Direktur Kenavigasian Direktorat Jenderal Perhubungan Laut, Capt. Budi Mantoro, dalam sambutannya saat membuka acara Forum Group Discussion (FGD) Penetapan Alur Pelabuhan Waingapu menyebutkan bahwa pelabuhan ini memiliki peran vital dalam menghubungkan antar pulau di Nusa Tenggara Timur.
"Alur-pelayaran ini memegang peran penting dalam menghubungkan antar pulau di Nusa Tenggara Timur, sehingga keberlangsungan dan efisiensi perlu diperhatikan," ujarnya Capt. Budi, Selasa (22/8).
Pelabuhan Waingapu, dengan lokasinya yang strategis di Teluk Nangamesi, telah menjadi pintu gerbang utama transportasi laut di Pulau Sumba. Dengan perannya sebagai pelabuhan pengumpul, pelabuhan ini melayani angkutan laut dalam negeri, pengangkutan barang, dan penumpang. Sebagai pusat perdagangan dan pertukaran budaya sejak lama, pelabuhan Waingapu memiliki potensi untuk berperan lebih besar dalam ekonomi dan pariwisata.
Capt. Budi menjelaskan bahwa penetapan alur-pelayaran bukan hanya tugas teknis semata, melainkan langkah menuju kedaulatan maritim yang tangguh. Alur pelayaran yang baik akan meningkatkan efisiensi distribusi, mengurangi biaya logistik, serta memberikan peluang bagi sektor pariwisata dan industri lainnya. Kelestarian lingkungan laut juga menjadi perhatian penting, dan alur pelayaran yang aman akan membantu menjaga ekosistem maritim dan keanekaragaman hayati.
"Alur-pelayaran yang baik akan memberikan manfaat luas, termasuk efisiensi distribusi barang dan jasa, pengurangan biaya logistik, serta peluang baru dalam pariwisata dan industri. Keamanan alur-pelayaran akan menjaga lingkungan laut, keanekaragaman hayati, dan ekosistem maritim," jelasnya.
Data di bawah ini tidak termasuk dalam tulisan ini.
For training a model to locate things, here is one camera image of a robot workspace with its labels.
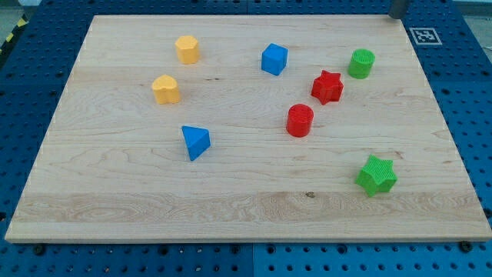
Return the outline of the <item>grey cylindrical robot arm tip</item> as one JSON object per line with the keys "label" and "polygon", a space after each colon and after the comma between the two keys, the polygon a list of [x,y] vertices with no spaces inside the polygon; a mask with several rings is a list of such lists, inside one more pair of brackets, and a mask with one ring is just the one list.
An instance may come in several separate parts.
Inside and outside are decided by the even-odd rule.
{"label": "grey cylindrical robot arm tip", "polygon": [[392,19],[402,19],[405,17],[410,6],[411,0],[391,0],[388,16]]}
Selain itu, Capt. Budi menyoroti pentingnya penetapan alur-pelayaran sejalan dengan Undang-Undang 17 Tahun 2008 tentang pelayaran dimana disebutkan bahwa pemerintah memiliki tanggung jawab untuk menetapkan koridor, sistem rute, tata cara berlalu lintas, dan daerah labuh kapal sesuai kepentingan. Alur-pelayaran harus ditetapkan dengan batas yang jelas, dilengkapi fasilitas keselamatan, dan dicantumkan dalam peta laut dan buku petunjuk pelayaran.
"Kolaborasi pemerintah, pemangku kepentingan, dan masyarakat diperlukan untuk memastikan penetapan alur-pelayaran menghadapi tantangan masa depan. FGD ini adalah awal perjalanan menuju kesejahteraan dan kemajuan berkelanjutan," tutupnya.
Sebagai informasi, FGD ini dihadiri oleh Komandan Pusat Hidro-Oseanografi TNI AL, Asisten Deputi Navigasi dan Keselamatan Maritim Kemenkomarves,
Direktur Perencanaan Ruang Laut Ditjen Pengelolaan Kelautan dan Ruang Laut Kementerian Kelautan dan Perikanan, Kepala Pemetaan Kelautan dan Lingkungan Pantai (PKLP) Badan Informasi Geospasial, Kepala Distrik Navigasi Tipe A kelas II Kupang, Kepala KSOP Kelas IV Waingapu; seta perwakilan dari pemerintah daerah provinsi Nusa Tenggara Timur dan Kabupaten Sumba Timur.(SKY/MM/BOH)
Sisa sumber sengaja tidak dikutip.